Обсуждение: seahorse again failing

Поиск
Список
Период
Сортировка

seahorse again failing

От
Stefan Kaltenbrunner
Дата:
seahorse just failed again with one of the dreaded "permission denied"
errors we seem to sporadically getting reported on the lists:

http://www.pgbuildfarm.org/cgi-bin/show_log.pl?nm=seahorse&dt=2006-08-22%2002:30:01


we seem to attribute those to AV and other security related software -
except that seahorse does not have (and never had) anything like that
installed.
seahorse is just a stock windows XP box (with all patches and
servicepacks applied) and msys/mingw.
There is no other software installed or ever was - maybe there is really
an underlying issue that is causing those sporadic "permission denied"
errors ?


Stefan


Re: seahorse again failing

От
Tom Lane
Дата:
Stefan Kaltenbrunner <stefan@kaltenbrunner.cc> writes:
> seahorse just failed again with one of the dreaded "permission denied"
> errors we seem to sporadically getting reported on the lists:
> seahorse is just a stock windows XP box (with all patches and
> servicepacks applied) and msys/mingw.
> There is no other software installed or ever was - maybe there is really
> an underlying issue that is causing those sporadic "permission denied"
> errors ?

How repeatable is it?

It would be interesting to know the actual underlying Windows error code
--- I see that win32error.c maps several different codes to EACCES.
        regards, tom lane


Re: seahorse again failing

От
Alvaro Herrera
Дата:
Tom Lane wrote:
> Stefan Kaltenbrunner <stefan@kaltenbrunner.cc> writes:
> > seahorse just failed again with one of the dreaded "permission denied"
> > errors we seem to sporadically getting reported on the lists:
> > seahorse is just a stock windows XP box (with all patches and
> > servicepacks applied) and msys/mingw.
> > There is no other software installed or ever was - maybe there is really
> > an underlying issue that is causing those sporadic "permission denied"
> > errors ?
> 
> How repeatable is it?
> 
> It would be interesting to know the actual underlying Windows error code
> --- I see that win32error.c maps several different codes to EACCES.

It may be a good idea to put a elog(LOG) with the error code in the
failure path of AllocateFile.

This particular problem must be coming from FindMyDatabase (or maybe
RebuildFlatFiles when called from PostgresMain?)

-- 
Alvaro Herrera                                http://www.CommandPrompt.com/
PostgreSQL Replication, Consulting, Custom Development, 24x7 support


Re: seahorse again failing

От
Stefan Kaltenbrunner
Дата:
Tom Lane wrote:
> Stefan Kaltenbrunner <stefan@kaltenbrunner.cc> writes:
>> seahorse just failed again with one of the dreaded "permission denied"
>> errors we seem to sporadically getting reported on the lists:
>> seahorse is just a stock windows XP box (with all patches and
>> servicepacks applied) and msys/mingw.
>> There is no other software installed or ever was - maybe there is really
>> an underlying issue that is causing those sporadic "permission denied"
>> errors ?
> 
> How repeatable is it?

this seems two be the second time seahorse managed to trigger that
(first was a manual build a while ago) - so unfortunably not very
repeatable :-(

> 
> It would be interesting to know the actual underlying Windows error code
> --- I see that win32error.c maps several different codes to EACCES.

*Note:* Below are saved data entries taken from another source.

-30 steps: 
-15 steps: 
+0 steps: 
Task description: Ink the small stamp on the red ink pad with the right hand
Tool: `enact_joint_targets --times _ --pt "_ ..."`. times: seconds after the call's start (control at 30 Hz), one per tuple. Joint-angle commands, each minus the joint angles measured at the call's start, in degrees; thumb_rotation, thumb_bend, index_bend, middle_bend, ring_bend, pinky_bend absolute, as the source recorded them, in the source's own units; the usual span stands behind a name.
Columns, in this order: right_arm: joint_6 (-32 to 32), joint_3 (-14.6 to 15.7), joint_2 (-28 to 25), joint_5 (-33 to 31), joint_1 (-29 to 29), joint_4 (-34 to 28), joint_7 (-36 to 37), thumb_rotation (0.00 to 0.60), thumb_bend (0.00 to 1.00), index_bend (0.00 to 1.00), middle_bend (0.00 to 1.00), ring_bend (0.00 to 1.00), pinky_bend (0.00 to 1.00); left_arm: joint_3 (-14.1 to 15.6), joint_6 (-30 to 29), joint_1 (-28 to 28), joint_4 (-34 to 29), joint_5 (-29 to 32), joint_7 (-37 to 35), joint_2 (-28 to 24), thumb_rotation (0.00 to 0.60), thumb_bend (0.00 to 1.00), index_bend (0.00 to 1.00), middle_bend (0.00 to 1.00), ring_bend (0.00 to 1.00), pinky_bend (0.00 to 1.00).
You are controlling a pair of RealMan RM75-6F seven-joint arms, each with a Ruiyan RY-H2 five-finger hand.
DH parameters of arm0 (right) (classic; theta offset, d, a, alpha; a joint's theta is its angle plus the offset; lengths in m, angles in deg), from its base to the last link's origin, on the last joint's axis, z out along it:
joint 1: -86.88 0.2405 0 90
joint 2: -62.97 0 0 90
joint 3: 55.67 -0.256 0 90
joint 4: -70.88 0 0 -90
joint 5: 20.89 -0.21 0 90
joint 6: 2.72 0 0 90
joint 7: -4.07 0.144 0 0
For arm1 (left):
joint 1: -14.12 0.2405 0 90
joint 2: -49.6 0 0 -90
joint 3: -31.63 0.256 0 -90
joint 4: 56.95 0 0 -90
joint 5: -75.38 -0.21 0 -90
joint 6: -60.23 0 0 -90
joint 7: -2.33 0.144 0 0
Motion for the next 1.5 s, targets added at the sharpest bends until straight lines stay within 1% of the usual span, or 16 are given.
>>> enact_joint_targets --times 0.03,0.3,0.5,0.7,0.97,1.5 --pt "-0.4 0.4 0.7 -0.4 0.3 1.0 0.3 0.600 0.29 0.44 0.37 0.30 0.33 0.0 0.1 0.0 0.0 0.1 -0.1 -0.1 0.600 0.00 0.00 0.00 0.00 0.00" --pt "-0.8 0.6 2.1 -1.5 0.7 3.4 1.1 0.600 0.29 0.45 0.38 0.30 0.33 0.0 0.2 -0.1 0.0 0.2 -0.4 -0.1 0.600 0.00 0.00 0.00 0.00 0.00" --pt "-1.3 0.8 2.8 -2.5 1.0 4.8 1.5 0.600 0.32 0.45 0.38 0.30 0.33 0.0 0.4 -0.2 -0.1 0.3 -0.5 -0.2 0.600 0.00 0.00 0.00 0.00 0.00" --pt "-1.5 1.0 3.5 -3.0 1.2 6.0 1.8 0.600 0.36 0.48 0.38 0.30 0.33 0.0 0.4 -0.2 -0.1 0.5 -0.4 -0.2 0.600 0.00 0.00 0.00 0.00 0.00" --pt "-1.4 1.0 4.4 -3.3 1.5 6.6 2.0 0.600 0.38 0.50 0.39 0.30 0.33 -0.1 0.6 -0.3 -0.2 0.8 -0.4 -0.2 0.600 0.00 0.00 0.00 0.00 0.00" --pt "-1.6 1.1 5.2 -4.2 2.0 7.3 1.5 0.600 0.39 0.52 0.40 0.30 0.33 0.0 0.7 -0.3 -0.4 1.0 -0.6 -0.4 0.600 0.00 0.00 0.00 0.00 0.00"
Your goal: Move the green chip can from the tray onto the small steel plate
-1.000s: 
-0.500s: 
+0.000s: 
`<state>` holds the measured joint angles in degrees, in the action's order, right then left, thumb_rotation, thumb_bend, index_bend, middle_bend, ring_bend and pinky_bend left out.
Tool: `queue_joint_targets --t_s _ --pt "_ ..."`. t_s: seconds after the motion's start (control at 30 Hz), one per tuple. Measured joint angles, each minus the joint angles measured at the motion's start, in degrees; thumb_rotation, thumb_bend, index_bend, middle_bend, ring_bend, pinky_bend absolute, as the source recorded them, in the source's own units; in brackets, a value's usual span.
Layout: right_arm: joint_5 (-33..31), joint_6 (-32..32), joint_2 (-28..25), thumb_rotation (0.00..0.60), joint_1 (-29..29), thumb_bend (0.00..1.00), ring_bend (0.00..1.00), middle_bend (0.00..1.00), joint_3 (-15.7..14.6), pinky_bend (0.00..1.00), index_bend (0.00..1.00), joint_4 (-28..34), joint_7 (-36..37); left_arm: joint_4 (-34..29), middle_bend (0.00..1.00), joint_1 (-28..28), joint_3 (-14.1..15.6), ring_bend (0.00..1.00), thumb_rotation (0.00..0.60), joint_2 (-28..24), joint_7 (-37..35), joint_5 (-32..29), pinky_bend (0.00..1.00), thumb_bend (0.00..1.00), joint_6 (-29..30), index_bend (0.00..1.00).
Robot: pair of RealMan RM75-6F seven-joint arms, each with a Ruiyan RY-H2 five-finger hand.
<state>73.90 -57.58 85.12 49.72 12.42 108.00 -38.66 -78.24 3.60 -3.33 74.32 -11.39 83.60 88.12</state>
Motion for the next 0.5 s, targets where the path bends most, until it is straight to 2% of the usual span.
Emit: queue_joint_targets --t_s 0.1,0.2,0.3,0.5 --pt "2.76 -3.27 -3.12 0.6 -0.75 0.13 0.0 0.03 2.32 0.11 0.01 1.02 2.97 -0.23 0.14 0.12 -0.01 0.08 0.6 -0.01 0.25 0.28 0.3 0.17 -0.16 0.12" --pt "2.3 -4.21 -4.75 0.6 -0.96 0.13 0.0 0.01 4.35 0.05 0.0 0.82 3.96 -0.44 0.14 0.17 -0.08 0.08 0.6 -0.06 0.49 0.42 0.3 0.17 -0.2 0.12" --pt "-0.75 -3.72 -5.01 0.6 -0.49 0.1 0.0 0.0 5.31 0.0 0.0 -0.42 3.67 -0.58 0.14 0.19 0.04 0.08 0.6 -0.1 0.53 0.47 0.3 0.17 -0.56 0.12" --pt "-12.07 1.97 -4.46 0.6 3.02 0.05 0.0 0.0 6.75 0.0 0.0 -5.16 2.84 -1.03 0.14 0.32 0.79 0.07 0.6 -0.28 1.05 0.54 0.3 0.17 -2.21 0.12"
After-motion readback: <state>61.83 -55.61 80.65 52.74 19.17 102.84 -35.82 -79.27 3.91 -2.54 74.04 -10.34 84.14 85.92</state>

yeah - is there a way to log the actual windows error code too ?


Stefan


Re: seahorse again failing

От
Tom Lane
Дата:
Alvaro Herrera <alvherre@commandprompt.com> writes:
> Tom Lane wrote:
>> It would be interesting to know the actual underlying Windows error code
>> --- I see that win32error.c maps several different codes to EACCES.

> It may be a good idea to put a elog(LOG) with the error code in the
> failure path of AllocateFile.

That seems like a plan to me.  I had been thinking of making
win32error.c itself log the conversions, but that would not provide any
context information.  AllocateFile could log the file name along with
the code, which should be enough info to associate a particular log
entry with the actual failure.

Note you should probably save and restore errno around the elog call,
just to be safe.

Could someone with access to Windows code and test this?
        regards, tom lane


Re: seahorse again failing

От
Andrew Dunstan
Дата:
Tom Lane wrote:
> Alvaro Herrera <alvherre@commandprompt.com> writes:
>   
>> Tom Lane wrote:
>>     
>>> It would be interesting to know the actual underlying Windows error code
>>> --- I see that win32error.c maps several different codes to EACCES.
>>>       
>
>   
>> It may be a good idea to put a elog(LOG) with the error code in the
>> failure path of AllocateFile.
>>     
>
> That seems like a plan to me.  I had been thinking of making
> win32error.c itself log the conversions, but that would not provide any
> context information.  AllocateFile could log the file name along with
> the code, which should be enough info to associate a particular log
> entry with the actual failure.
>
> Note you should probably save and restore errno around the elog call,
> just to be safe.
>
> Could someone with access to Windows code and test this?
>
>   

All this seems good and sensible.

I am just a little suspicious of seahorse, though, as it is running on a 
Xen VM.

I wonder if we should add a VM column to the buildfarm machine specs.

cheers

andrew


Re: seahorse again failing

От
Stefan Kaltenbrunner
Дата:
Andrew Dunstan wrote:
> Tom Lane wrote:
>> Alvaro Herrera <alvherre@commandprompt.com> writes:
>>  
>>> Tom Lane wrote:
>>>    
>>>> It would be interesting to know the actual underlying Windows error
>>>> code
>>>> --- I see that win32error.c maps several different codes to EACCES.
>>>>       
>>
>>  
>>> It may be a good idea to put a elog(LOG) with the error code in the
>>> failure path of AllocateFile.
>>>     
>>
>> That seems like a plan to me.  I had been thinking of making
>> win32error.c itself log the conversions, but that would not provide any
>> context information.  AllocateFile could log the file name along with
>> the code, which should be enough info to associate a particular log
>> entry with the actual failure.
>>
>> Note you should probably save and restore errno around the elog call,
>> just to be safe.
>>
>> Could someone with access to Windows code and test this?
>>
>>   
> 
> All this seems good and sensible.
> 
> I am just a little suspicious of seahorse, though, as it is running on a
> Xen VM.

indeed seahorse is running under Xen - though i have no reason to
believe that xen is at fault - the eventlog shows absolutly no sign of
any troubles nor does the hypervisor.
The only thing I would think about is that the VM might cause some
subtile timing differences wrt disk-access or scheduling (xen is not
exceptionally bright about cpu scheduling - so it might starve some
guests sometimes).
Other than that I do seem to recall that we got a number of weird
looking "permission denied" errors on win32 - improving the error
reporting might help to find out if there is a pattern involved somewhere.


> 
> I wonder if we should add a VM column to the buildfarm machine specs.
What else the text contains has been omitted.